This week more than 40,000 security professionals will attend RSA in San Francisco to see the latest cyber technologies on display and discuss key issues. No topic will be higher on the agenda than the Russian-sponsored hack of the American 2016 election, with debate about why the country has done so little to respond and what measures should be taken to deter future attempts at subverting our democracy.
For good reason. There is now clear evidence of Russian interference in the election with Special Counsel Mueller’s 37-page indictment of 13 Russians, yet the attack on U.S. sovereignty and stability has gone largely unanswered. The $120 million set aside by Congress to address the Russian attacks remains unspent. We expelled Russian diplomats, but only under international pressure after the poisoning of a former Russian spy and his daughter.
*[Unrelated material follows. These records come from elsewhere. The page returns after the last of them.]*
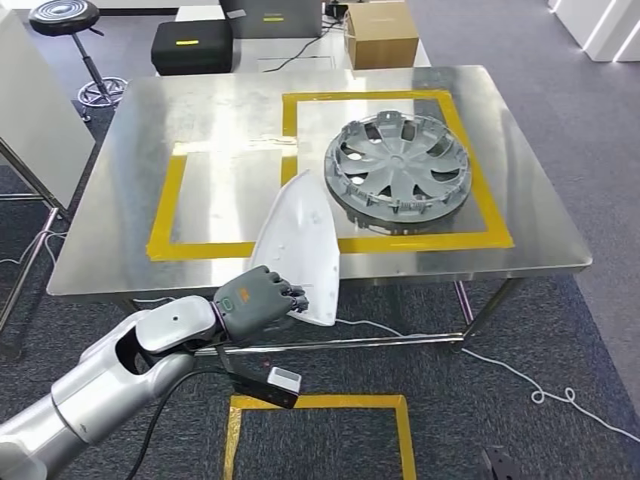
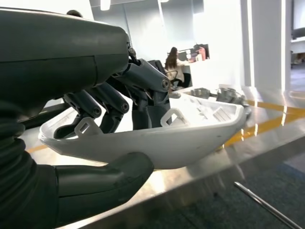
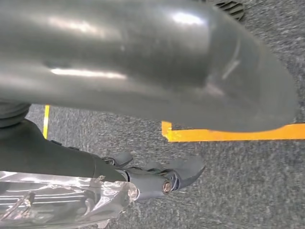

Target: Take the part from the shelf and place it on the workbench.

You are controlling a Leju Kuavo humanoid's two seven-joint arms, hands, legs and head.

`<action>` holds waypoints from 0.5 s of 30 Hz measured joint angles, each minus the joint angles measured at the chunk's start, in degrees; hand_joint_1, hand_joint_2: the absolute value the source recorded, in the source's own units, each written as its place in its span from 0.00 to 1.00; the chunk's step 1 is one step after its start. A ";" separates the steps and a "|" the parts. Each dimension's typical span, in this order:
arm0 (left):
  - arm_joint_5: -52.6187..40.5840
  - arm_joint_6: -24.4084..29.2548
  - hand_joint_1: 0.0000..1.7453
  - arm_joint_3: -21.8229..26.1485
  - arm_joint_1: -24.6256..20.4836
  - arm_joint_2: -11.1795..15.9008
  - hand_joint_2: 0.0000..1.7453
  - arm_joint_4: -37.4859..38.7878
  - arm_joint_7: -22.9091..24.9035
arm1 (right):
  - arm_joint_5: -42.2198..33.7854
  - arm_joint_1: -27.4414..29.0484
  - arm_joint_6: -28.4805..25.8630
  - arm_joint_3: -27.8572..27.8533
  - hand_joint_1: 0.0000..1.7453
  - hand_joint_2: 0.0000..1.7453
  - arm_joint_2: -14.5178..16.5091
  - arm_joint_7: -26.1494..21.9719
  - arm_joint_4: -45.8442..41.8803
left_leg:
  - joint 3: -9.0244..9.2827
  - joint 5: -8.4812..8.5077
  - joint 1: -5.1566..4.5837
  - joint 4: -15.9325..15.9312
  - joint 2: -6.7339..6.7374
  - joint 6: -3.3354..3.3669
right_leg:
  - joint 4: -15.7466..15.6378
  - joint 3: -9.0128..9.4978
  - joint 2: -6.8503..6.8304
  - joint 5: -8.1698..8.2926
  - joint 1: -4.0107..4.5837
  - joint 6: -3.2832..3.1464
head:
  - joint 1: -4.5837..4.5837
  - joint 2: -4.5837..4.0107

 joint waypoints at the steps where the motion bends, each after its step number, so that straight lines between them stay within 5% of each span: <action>1: 0.01 0.02 1.00 0.11 0.03 0.06 1.00 -0.01 0.01 | 0.02 0.01 -0.07 0.01 0.00 0.00 0.02 0.01 0.00 | 0.34 -0.28 0.05 0.01 -0.02 0.18 | 4.14 -2.07 -0.06 -2.02 -0.04 0.20 | 0.08 0.00; 3: 0.02 0.04 1.00 0.16 0.34 0.19 1.00 -0.01 0.01 | 0.03 0.05 -0.19 0.01 0.00 0.00 0.08 0.01 0.01 | 1.02 -1.15 -0.04 0.07 -0.05 0.47 | 14.10 -7.82 -0.12 -5.72 -0.02 0.45 | 0.15 0.00; 5: 0.02 0.04 1.00 0.14 0.86 0.35 1.00 -0.01 0.01 | 0.04 0.12 -0.30 0.01 0.00 0.00 0.08 0.02 0.01 | 2.06 -2.20 -0.11 0.10 -0.18 0.45 | 17.69 -11.20 -0.11 -4.83 0.00 0.45 | 0.15 0.00; 8: 0.02 0.03 1.00 0.14 1.10 0.50 1.00 -0.01 0.01 | 0.14 0.21 -0.33 0.03 0.00 0.00 0.08 0.02 0.01 | 4.32 -4.09 -0.15 0.10 -0.45 0.04 | 6.64 -8.76 0.09 4.80 0.02 0.04 | 0.18 0.00; 10: 0.02 -0.01 1.00 0.11 1.21 0.53 1.00 -0.01 0.01 | 0.26 0.41 -0.33 0.04 0.00 0.00 0.08 0.08 0.02 | 5.20 -5.06 -0.32 0.36 -0.61 -0.38 | -0.27 -6.50 0.29 8.85 -0.02 -0.37 | 0.17 0.00; 13: 0.04 -0.04 1.00 0.17 1.34 0.66 1.00 -0.02 0.02 | 0.39 0.34 -0.33 0.05 0.00 0.00 0.16 0.23 0.03 | 5.12 -5.75 -0.51 0.85 -0.70 -0.80 | -2.30 -5.44 0.30 8.35 -0.22 -1.00 | 0.12 0.00; 15: 0.04 -0.01 1.00 0.30 1.30 0.71 1.00 -0.08 0.03 | 0.42 0.24 -0.34 0.06 0.00 0.00 0.30 0.20 0.04 | 3.90 -8.10 -0.50 3.90 -0.49 -1.56 | -2.81 -4.81 0.37 7.74 -0.56 -1.59 | -0.08 0.00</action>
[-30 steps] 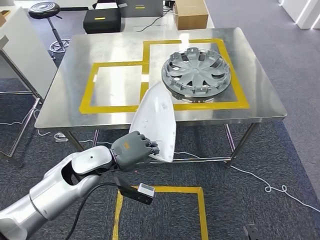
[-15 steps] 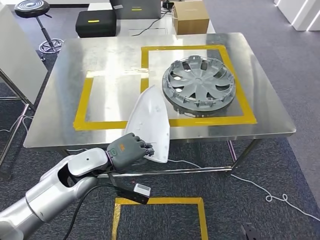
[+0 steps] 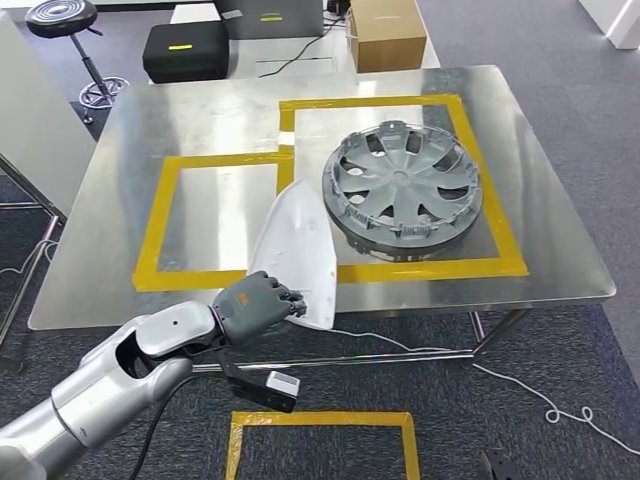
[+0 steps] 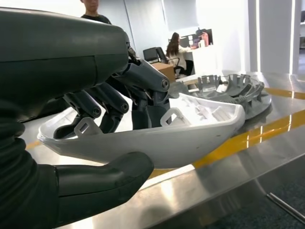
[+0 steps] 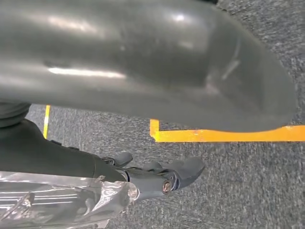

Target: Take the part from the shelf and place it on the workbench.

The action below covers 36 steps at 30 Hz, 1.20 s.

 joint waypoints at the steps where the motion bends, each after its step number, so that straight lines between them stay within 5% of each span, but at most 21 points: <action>1: -0.01 0.02 1.00 0.04 0.06 0.01 1.00 -0.02 0.01 | 0.01 0.07 -0.01 0.00 0.00 0.00 0.07 -0.02 0.01 | -1.40 -2.15 0.15 3.45 0.15 -0.54 | -0.30 0.43 0.02 -0.34 -0.12 -0.28 | -0.09 0.00; 3: 0.05 0.01 1.00 -0.03 0.52 0.01 1.00 0.03 0.03 | 0.02 0.45 -0.02 0.00 0.00 0.00 0.06 -0.02 0.01 | -5.55 -6.47 0.63 12.42 0.41 -1.41 | -0.54 1.33 -0.01 -1.03 -0.16 -0.57 | -0.22 0.00; 5: 0.21 -0.06 1.00 -0.07 1.13 0.01 1.00 0.15 0.07 | 0.09 0.85 -0.01 0.01 0.00 0.00 0.06 -0.01 0.02 | -8.24 -6.56 0.88 16.82 0.50 -1.42 | -0.54 2.27 -0.02 -1.82 -0.09 -0.59 | -0.24 0.00; 6: 0.31 -0.09 1.00 -0.02 1.30 0.06 1.00 0.20 0.09 | 0.13 0.94 -0.01 0.01 0.00 0.00 0.06 -0.01 0.02 | -8.31 -4.43 0.84 15.73 0.51 -1.07 | -0.57 2.76 0.00 -2.17 0.00 -0.58 | -0.24 0.00; 9: 0.46 -0.06 1.00 0.62 1.31 0.27 1.00 0.27 0.15 | 0.24 0.80 0.00 0.05 0.00 0.00 0.15 -0.01 0.04 | -5.46 4.92 -0.16 4.41 0.78 1.03 | -0.87 4.04 0.09 -3.01 0.37 -0.37 | -0.24 0.00; 11: 0.53 0.05 1.00 1.12 1.26 0.32 1.00 0.31 0.15 | 0.29 0.68 -0.03 0.09 0.00 0.00 0.25 0.01 0.07 | -4.24 7.14 -0.70 -0.03 1.03 2.05 | -0.70 4.37 0.13 -3.71 0.74 0.04 | -0.16 0.00; 13: 0.27 0.28 1.00 1.55 1.22 0.21 1.00 0.32 0.33 | 0.31 0.45 -0.08 0.09 0.00 0.00 0.24 0.05 0.07 | -3.55 6.38 -0.44 -1.14 1.00 2.25 | -0.38 4.35 0.08 -4.35 1.05 0.52 | -0.11 0.00; 15: -0.14 0.37 1.00 1.98 1.34 -0.02 1.00 0.35 0.69 | 0.37 0.12 -0.09 0.13 0.00 0.00 0.23 0.07 0.08 | -2.76 5.60 -0.12 -2.31 0.62 1.67 | 0.45 4.05 -0.11 -4.31 1.16 0.69 | 0.06 0.00; 18: 0.38 -0.62 1.00 2.45 1.90 -0.45 1.00 0.78 0.96 | 0.45 -0.22 -0.16 0.20 0.00 0.00 0.17 0.07 0.09 | -2.46 5.18 0.00 -2.80 0.18 0.78 | 1.63 3.43 -0.23 -3.28 1.26 -0.19 | 0.36 0.00; 23: 0.96 -0.86 1.00 3.03 2.51 -0.64 1.00 1.96 1.03 | 0.61 -0.25 -0.20 0.25 0.00 0.00 0.13 0.11 0.09 | -2.53 5.07 -0.49 -2.79 0.16 1.08 | 0.92 3.62 -0.39 -3.48 0.97 -0.18 | 0.38 0.00; 27: 1.08 -0.85 1.00 3.36 2.37 -0.81 1.00 2.55 1.02 | 0.75 -0.22 -0.20 0.34 0.00 0.00 0.14 0.23 0.10 | -2.60 5.35 -0.87 -2.83 0.26 1.63 | -0.57 4.28 -0.39 -4.08 0.51 1.11 | 0.31 0.00; 36: 1.10 -0.88 1.00 4.01 1.72 -1.52 1.00 3.04 0.99 | 1.02 -0.26 -0.22 0.42 0.00 0.00 0.15 0.26 0.11 | -2.68 5.79 -0.74 -2.71 0.30 1.71 | 0.04 3.93 -0.37 -3.77 0.67 0.85 | 0.30 0.00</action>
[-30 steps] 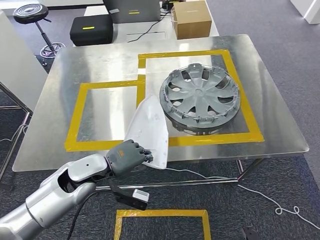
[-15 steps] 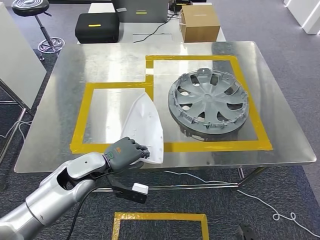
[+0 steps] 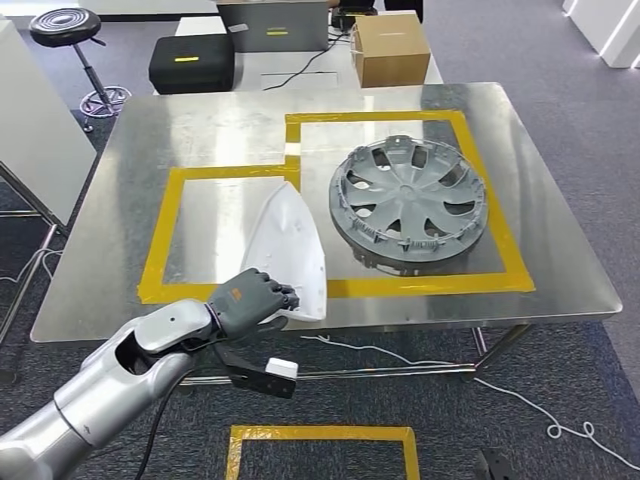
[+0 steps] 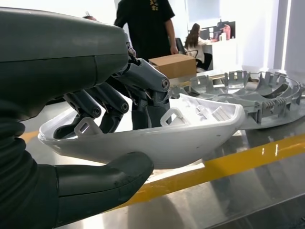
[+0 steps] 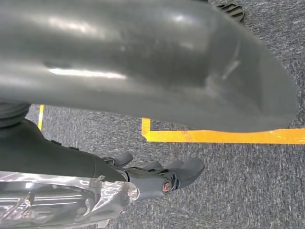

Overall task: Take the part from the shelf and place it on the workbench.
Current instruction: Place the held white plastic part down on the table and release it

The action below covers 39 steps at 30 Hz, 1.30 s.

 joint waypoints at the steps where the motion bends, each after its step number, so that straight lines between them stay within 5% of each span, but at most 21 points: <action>1: 0.00 -0.01 1.00 0.01 -0.07 -0.04 1.00 0.04 -0.01 | 0.05 0.00 -0.01 0.02 0.00 0.00 0.00 0.01 0.00 | -0.01 -0.07 -0.04 0.09 0.00 0.10 | 0.03 0.01 0.00 -0.01 -0.03 0.02 | 0.00 0.00; 8: -0.01 -0.01 1.00 0.22 -0.47 -0.32 1.00 0.20 -0.01 | 0.18 -0.05 -0.02 0.06 0.00 0.00 0.02 -0.02 0.00 | 0.74 -0.03 0.20 -0.72 0.11 0.92 | 1.03 -0.17 -0.02 -1.06 -0.03 0.66 | 0.09 0.00; 10: -0.02 -0.01 1.00 0.27 -0.66 -0.51 1.00 0.22 -0.02 | 0.20 -0.06 -0.10 0.07 0.00 0.00 0.02 -0.03 0.00 | 1.19 0.18 0.61 -1.23 0.26 1.04 | 7.38 -3.23 -0.04 -4.56 -0.02 0.98 | 0.43 0.00; 12: -0.02 -0.03 1.00 0.21 -0.63 -0.63 1.00 0.29 -0.03 | 0.24 -0.04 -0.17 0.07 0.00 0.00 0.02 0.03 0.00 | 1.21 0.13 0.73 -1.20 0.28 1.10 | 16.96 -8.18 -0.04 -8.44 -0.17 1.35 | 0.70 0.00; 14: -0.02 -0.05 1.00 0.11 -0.40 -0.68 1.00 0.39 -0.03 | 0.27 0.04 -0.19 0.07 0.00 0.00 0.01 0.15 0.00 | 1.29 0.00 0.91 -1.08 0.19 0.87 | 20.39 -10.39 -0.04 -8.34 -0.33 1.74 | 0.76 0.00; 17: -0.02 -0.05 1.00 0.06 -0.31 -0.74 1.00 0.44 -0.03 | 0.28 0.00 -0.20 0.08 0.00 0.00 0.03 0.24 0.01 | 1.63 -0.56 1.44 -0.52 0.04 -0.13 | 8.94 -5.01 0.02 -1.97 -0.87 2.48 | 0.86 0.00; 19: -0.03 -0.04 1.00 0.09 -0.40 -0.81 1.00 0.44 -0.03 | 0.29 -0.11 -0.19 0.09 0.00 0.00 0.10 0.24 0.01 | 1.67 -1.05 1.56 0.02 -0.03 -0.84 | 2.12 -1.30 0.34 0.38 -1.20 2.20 | 0.86 0.00; 23: -0.04 -0.04 1.00 0.11 -0.46 -0.91 1.00 0.45 -0.03 | 0.30 -0.14 -0.19 0.09 0.00 0.00 0.14 0.24 0.00 | 1.33 -1.90 1.98 0.88 0.00 -1.92 | 0.55 -0.49 0.57 0.88 -0.90 -0.11 | 0.36 0.00; 25: -0.06 -0.03 1.00 0.13 -0.51 -0.91 1.00 0.45 -0.03 | 0.30 -0.13 -0.21 0.09 0.00 0.00 0.10 0.24 0.00 | -1.47 -5.44 2.13 6.64 0.10 -2.55 | 0.06 -0.52 0.41 1.31 -1.03 -0.86 | 0.15 0.00; 27: -0.12 0.00 1.00 0.10 -0.41 -0.92 1.00 0.45 -0.03 | 0.30 -0.03 -0.25 0.09 0.00 0.00 0.07 0.25 0.00 | -6.07 -9.79 2.30 15.97 0.13 -3.05 | -0.13 -0.72 0.23 1.50 -1.07 -1.07 | -0.02 0.00; 29: -0.21 0.03 1.00 0.03 -0.08 -0.90 1.00 0.45 -0.03 | 0.30 0.05 -0.27 0.09 0.00 0.00 0.07 0.27 0.00 | -8.08 -10.52 2.41 20.07 0.13 -3.19 | -0.13 -0.82 0.13 1.56 -1.18 -0.98 | -0.03 0.00; 30: -0.25 0.06 1.00 0.01 0.03 -0.89 1.00 0.45 -0.03 | 0.30 0.05 -0.26 0.09 0.00 0.00 0.08 0.27 0.00 | -7.32 -9.16 2.42 18.58 0.15 -3.15 | -0.12 -0.79 0.13 1.58 -1.29 -0.87 | -0.03 0.00; 32: -0.34 0.12 1.00 0.05 0.00 -0.93 1.00 0.44 -0.03 | 0.30 0.03 -0.25 0.09 0.00 0.00 0.09 0.28 0.00 | -2.95 -4.88 2.40 10.34 0.45 -2.85 | -0.12 -0.64 0.13 1.60 -1.54 -0.45 | -0.05 0.00; 34: -0.56 0.19 1.00 0.17 -0.25 -1.11 1.00 0.43 -0.03 | 0.29 0.01 -0.26 0.09 0.00 0.00 0.09 0.28 0.00 | 1.25 -2.35 2.34 2.65 0.90 -2.47 | 0.11 -0.72 0.13 1.46 -1.50 0.25 | -0.13 0.00; 36: -0.81 0.26 1.00 0.25 -0.29 -1.29 1.00 0.43 0.00 | 0.28 0.04 -0.28 0.09 0.00 0.00 0.03 0.28 0.00 | 2.44 -1.77 2.44 0.08 1.01 -3.03 | 0.47 -1.06 0.11 1.35 -1.28 0.09 | -0.04 0.00; 38: -0.97 0.30 1.00 0.25 -0.12 -1.34 1.00 0.43 0.05 | 0.28 0.08 -0.28 0.09 0.00 0.00 -0.02 0.28 0.01 | 2.27 -1.55 2.44 -0.12 0.89 -3.38 | 0.46 -1.21 0.01 1.53 -1.28 -0.72 | 0.15 0.00; 39: -1.01 0.30 1.00 0.25 -0.07 -1.34 1.00 0.43 0.06 | 0.28 0.08 -0.26 0.10 0.00 0.00 -0.01 0.28 0.01 | 2.19 -1.54 2.31 -0.10 0.82 -3.12 | 0.31 -1.20 -0.05 1.68 -1.33 -0.91 | 0.16 0.00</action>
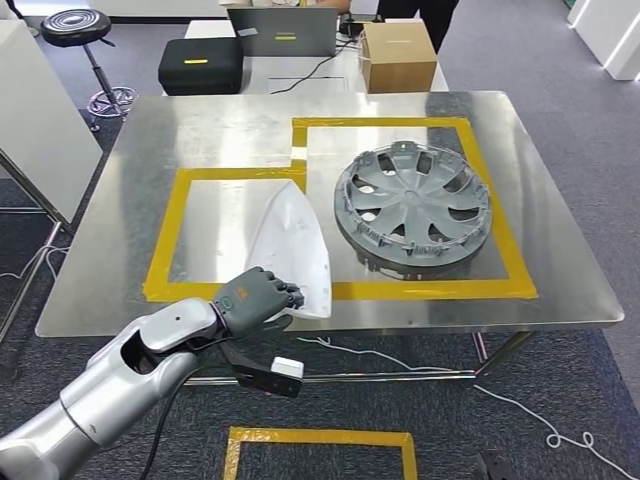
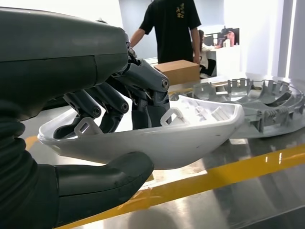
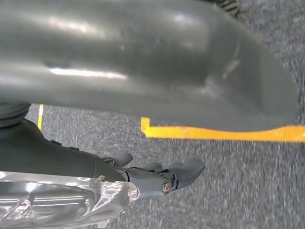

Recent sanctions are unlikely to change the behavior of the Putin administration. To put it bluntly, we have done nothing of substance to address our vulnerability to foreign cyberattacks. Meanwhile, our enemies gain in technological capability, sophistication and impact.
Along with the Russians, the Chinese, North Koreans, Iranians and newly derived nation states use cyber techniques on a daily basis to further their efforts to gain advantage on the geopolitical stage. It is a conscious decision by these governments that a proactive cyber program advances their goals while limiting the United States.